You just have to look at the hierarchies people end up with in their file systems or even just their email clients. There is so much metadata crammed in there, but it's locked and arguably lost in a dumb system.

So the problem isn't complexity. The problem is that software is rarely if ever adaptive enough to grow in complexity with the user to match the complexity of the user's life.* The generic folder in your folder hierarchy is plain and simple in the beginning and it stays plain and simple and dumb all the way to the end. So while over time, you stuff more and more data into that hierarchy, the hierarchy ignores it, incapable of expanding to accommodate the new information you're putting into the system.

*After all, life is complex and our data systems are supposed to help us manage our complex lives.

The folder you're treating as a "Status: To reply to" folder doesn't know it's a Status folder and so you'll never be able to truly treat it as such (ie. The items in the Status folder don't know that they have a Status of "To reply to". If you move any of those items to another folder, they lose there "To reply to-ness").

The generic, a-semantic folder is always generic and a-semantic. You try to encode semantics into it like: This is a Status folder of "Status: To reply to". This is a Project folder of "Project: Write-up proposal". But it's like talking to a brick wall, the system is impervious to the subtleties and nuances of the information you put into it. So, when the data is presented back to you (ie. when you look at the big mess of folders you've created), you can't differentiate between Status folders and Project folders without individually parsing the alpha-numeric string that is the name of each folder.

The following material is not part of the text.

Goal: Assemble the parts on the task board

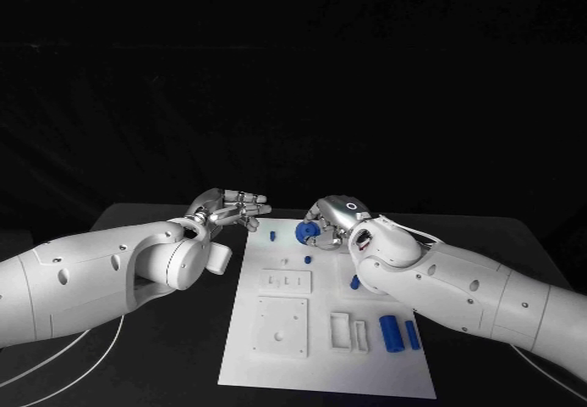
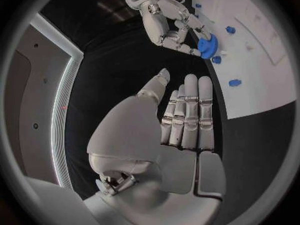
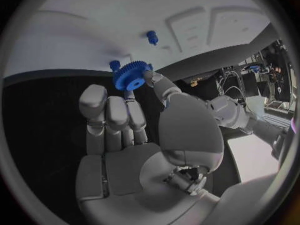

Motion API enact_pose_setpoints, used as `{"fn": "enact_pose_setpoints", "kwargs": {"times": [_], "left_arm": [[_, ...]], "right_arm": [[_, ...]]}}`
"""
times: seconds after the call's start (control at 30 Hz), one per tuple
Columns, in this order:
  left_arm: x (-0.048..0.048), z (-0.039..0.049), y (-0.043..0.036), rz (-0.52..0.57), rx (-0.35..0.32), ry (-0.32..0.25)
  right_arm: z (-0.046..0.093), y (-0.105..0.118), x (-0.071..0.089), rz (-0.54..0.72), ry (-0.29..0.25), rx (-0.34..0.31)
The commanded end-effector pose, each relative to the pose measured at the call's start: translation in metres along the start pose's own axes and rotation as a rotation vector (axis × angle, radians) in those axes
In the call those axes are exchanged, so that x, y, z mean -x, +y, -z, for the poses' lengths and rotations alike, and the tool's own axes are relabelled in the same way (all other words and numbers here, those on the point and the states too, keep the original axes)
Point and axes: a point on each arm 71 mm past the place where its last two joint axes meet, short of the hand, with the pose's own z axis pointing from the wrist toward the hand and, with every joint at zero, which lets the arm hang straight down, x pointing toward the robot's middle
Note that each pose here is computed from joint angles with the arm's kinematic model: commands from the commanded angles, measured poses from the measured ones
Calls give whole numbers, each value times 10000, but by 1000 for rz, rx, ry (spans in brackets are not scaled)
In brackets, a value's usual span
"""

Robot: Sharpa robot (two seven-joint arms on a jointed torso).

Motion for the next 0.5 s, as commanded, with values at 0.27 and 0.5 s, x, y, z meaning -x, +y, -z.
{"fn": "enact_pose_setpoints", "kwargs": {"times": [0.27,0.5], "left_arm": [[-58,-5,-18,2,-12,21],[-63,-7,-19,1,-12,22]], "right_arm": [[-62,59,-102,31,11,14],[-85,46,-139,39,17,12]]}}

And herein lies the cognitive speed-bump. The system starts to feel more complex over time if it FAILS to adapt to the complexity the user is adding to it. If it fails to respond with a capacity to capture and present back to the user the information they're putting into it.

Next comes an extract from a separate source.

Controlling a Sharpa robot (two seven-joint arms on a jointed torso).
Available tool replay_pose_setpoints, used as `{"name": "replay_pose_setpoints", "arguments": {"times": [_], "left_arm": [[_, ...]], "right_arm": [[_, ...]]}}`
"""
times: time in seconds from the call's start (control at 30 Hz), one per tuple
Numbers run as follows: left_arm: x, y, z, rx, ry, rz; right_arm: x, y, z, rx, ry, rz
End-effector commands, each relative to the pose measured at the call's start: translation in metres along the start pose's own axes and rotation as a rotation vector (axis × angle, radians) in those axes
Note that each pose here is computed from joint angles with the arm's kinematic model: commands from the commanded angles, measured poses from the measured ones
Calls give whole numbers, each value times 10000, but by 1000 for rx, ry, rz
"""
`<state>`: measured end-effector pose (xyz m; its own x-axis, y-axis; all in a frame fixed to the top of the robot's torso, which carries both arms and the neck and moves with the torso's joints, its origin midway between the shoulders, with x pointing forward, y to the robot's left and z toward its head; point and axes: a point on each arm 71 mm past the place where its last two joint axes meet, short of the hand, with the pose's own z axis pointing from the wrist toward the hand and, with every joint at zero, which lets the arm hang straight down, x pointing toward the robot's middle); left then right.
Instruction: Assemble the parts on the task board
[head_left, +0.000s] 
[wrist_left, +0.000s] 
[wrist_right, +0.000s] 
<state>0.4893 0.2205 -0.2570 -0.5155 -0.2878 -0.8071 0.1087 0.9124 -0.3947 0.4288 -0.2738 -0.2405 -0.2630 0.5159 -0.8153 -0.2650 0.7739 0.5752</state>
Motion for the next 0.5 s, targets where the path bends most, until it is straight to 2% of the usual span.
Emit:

Metaphors from the real world versus Metaphors from our Brain

Another way to put it is:

While it's true that this Chandler world of mutable, evolving items and collections is NOT the experience people are used in the physical world. (Desks don't turn into Oatmeal.) This IS exactly what happens with ideas and concepts in our brains. (Ice cube, Ice Cube, Ice queen.) And computers are supposed to be brains, not file cabinets.